**Task statement:** Below are records that hold pictures; write out only the lines from their start through the line with "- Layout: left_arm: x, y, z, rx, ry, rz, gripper", exactly, and drop the pictures.

**Data to process:**

_ _ _

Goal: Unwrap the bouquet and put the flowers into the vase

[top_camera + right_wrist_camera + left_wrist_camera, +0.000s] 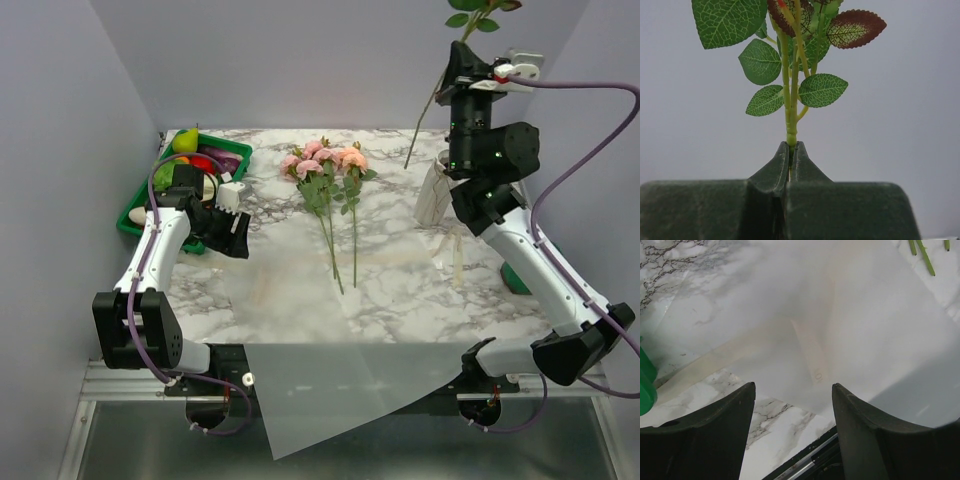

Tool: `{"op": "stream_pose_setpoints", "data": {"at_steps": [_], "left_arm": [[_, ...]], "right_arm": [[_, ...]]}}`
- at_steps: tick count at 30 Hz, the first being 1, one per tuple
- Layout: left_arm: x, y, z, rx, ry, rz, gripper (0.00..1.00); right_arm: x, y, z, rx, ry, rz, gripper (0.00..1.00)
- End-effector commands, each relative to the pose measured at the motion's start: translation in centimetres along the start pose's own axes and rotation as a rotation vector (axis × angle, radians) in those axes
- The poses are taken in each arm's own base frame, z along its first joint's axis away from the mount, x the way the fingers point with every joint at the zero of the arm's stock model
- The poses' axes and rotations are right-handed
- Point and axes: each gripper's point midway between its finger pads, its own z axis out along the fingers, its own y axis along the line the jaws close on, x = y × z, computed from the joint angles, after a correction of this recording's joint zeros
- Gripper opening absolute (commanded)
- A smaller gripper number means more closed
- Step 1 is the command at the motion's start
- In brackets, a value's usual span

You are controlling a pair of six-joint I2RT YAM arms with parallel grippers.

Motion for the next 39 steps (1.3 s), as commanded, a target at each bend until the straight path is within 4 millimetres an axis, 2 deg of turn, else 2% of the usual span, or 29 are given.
{"op": "stream_pose_setpoints", "data": {"at_steps": [1, 7, 15, 21, 29, 36, 37, 39], "left_arm": [[-0.9, -0.8, -1.2, 0.016, -0.042, 0.019, 0.71], [-0.5, -0.9, -1.3, 0.012, -0.037, 0.029, 0.71], [-0.7, -0.8, -1.3, 0.017, -0.038, 0.032, 0.71], [-0.9, -0.9, -1.4, 0.023, -0.042, 0.024, 0.71], [-0.7, -1.1, -2.0, 0.009, -0.042, 0.034, 0.72], [-0.8, -1.2, -2.3, 0.006, -0.043, 0.033, 0.71], [-0.9, -1.2, -2.4, 0.004, -0.046, 0.036, 0.71], [-0.9, -1.2, -2.5, 0.004, -0.047, 0.031, 0.71]], "right_arm": [[-5.1, -4.1, 0.8, 0.135, -0.126, -0.089, 0.01], [-5.8, -7.4, 0.7, 0.23, -0.147, -0.117, 0.01], [-4.7, -10.3, 0.4, 0.284, -0.128, -0.148, 0.01], [-2.1, -11.4, 0.4, 0.303, -0.084, -0.145, 0.01], [2.7, -12.9, 0.1, 0.318, -0.014, -0.144, 0.01], [3.9, -13.1, 0.5, 0.32, 0.015, -0.138, 0.01], [4.9, -13.1, 0.5, 0.318, 0.049, -0.148, 0.01], [6.5, -13.1, 0.7, 0.322, 0.103, -0.144, 0.13]]}}
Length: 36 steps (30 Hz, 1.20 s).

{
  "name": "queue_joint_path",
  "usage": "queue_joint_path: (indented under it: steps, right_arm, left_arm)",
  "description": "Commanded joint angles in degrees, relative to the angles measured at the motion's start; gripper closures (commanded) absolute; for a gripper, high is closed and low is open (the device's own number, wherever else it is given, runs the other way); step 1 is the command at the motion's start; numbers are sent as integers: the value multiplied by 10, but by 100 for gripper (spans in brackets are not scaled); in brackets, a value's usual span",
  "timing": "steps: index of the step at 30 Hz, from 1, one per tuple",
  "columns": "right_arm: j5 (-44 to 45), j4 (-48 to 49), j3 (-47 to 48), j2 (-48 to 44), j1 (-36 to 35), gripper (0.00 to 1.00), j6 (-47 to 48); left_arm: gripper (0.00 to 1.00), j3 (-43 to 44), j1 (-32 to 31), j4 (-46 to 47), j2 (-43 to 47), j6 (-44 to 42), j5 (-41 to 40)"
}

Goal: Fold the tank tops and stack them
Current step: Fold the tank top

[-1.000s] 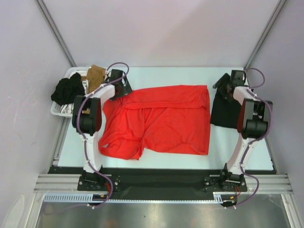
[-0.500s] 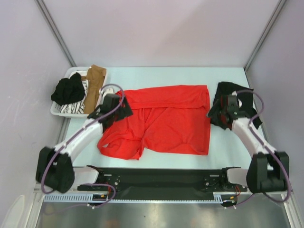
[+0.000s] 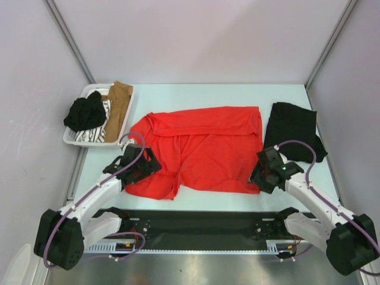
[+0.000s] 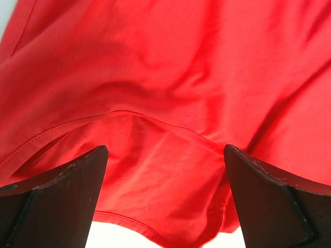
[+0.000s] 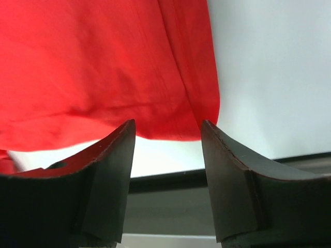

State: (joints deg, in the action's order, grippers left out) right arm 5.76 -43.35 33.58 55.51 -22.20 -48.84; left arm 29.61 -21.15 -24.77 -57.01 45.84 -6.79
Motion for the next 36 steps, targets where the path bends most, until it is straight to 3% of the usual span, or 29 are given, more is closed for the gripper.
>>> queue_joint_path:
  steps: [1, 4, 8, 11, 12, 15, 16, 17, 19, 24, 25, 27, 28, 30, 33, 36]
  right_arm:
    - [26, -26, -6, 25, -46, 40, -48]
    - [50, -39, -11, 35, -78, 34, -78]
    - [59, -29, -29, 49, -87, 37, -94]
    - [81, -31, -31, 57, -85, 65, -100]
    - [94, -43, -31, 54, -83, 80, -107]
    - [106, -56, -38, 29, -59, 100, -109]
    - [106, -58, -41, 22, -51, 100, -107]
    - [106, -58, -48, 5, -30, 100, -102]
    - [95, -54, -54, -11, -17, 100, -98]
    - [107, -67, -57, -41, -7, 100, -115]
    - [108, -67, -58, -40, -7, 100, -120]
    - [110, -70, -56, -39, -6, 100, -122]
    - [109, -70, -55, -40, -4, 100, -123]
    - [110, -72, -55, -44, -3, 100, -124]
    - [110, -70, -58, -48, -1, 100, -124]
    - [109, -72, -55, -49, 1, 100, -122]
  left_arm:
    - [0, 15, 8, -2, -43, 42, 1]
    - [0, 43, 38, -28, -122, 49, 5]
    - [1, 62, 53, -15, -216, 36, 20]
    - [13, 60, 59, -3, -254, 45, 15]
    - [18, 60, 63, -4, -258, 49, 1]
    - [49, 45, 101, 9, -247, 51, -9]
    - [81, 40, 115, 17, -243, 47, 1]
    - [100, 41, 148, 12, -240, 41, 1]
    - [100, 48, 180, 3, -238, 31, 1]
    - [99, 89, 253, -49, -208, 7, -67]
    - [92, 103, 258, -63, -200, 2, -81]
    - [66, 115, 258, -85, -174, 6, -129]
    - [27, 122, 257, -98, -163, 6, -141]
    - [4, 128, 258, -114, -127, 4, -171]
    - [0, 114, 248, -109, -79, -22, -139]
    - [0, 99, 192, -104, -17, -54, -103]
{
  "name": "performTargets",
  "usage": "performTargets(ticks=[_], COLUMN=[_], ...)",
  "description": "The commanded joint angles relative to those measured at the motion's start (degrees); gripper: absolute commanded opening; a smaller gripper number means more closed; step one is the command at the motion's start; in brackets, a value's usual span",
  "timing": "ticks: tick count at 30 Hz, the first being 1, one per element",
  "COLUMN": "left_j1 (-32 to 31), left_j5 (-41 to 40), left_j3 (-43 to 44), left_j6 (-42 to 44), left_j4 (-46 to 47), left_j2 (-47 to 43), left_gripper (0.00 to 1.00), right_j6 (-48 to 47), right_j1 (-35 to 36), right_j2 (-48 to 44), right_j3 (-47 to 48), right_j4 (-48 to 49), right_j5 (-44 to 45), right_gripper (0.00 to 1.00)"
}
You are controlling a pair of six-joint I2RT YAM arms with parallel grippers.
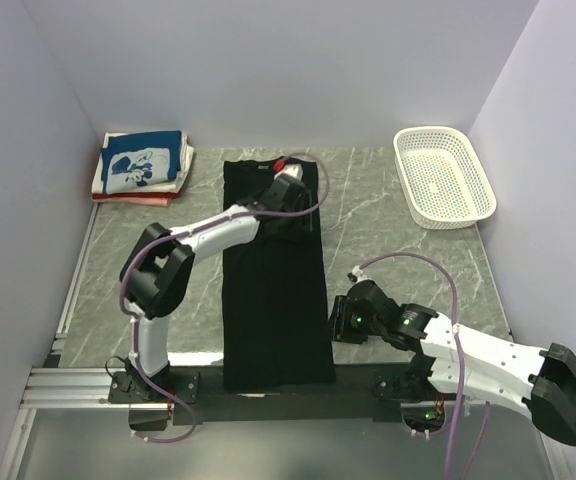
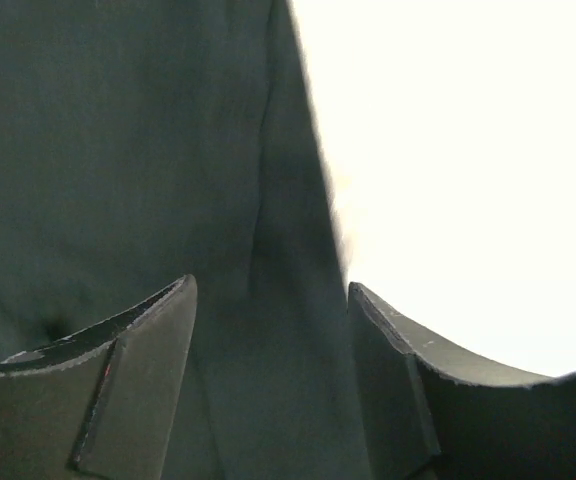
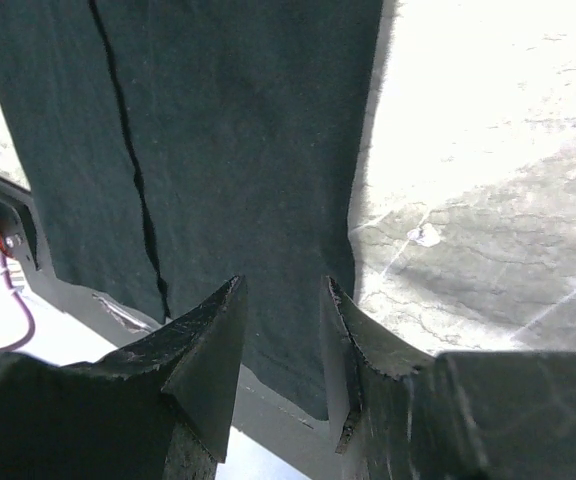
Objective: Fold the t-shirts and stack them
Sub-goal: Fold the tshirt
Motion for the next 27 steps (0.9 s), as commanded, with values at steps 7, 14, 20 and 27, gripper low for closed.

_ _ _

**Answer section:**
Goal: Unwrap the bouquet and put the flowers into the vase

[top_camera + right_wrist_camera + left_wrist_camera, +0.000s] 

Tool: `{"op": "stream_pose_setpoints", "data": {"at_steps": [_], "left_arm": [[_, ...]], "right_arm": [[_, ...]]}}`
- at_steps: tick count at 30 Hz, the first being 1, one per tuple
- Layout: left_arm: x, y, z, rx, ry, rz, gripper (0.00..1.00); right_arm: x, y, z, rx, ry, rz, gripper (0.00..1.00)

Above is the complete output.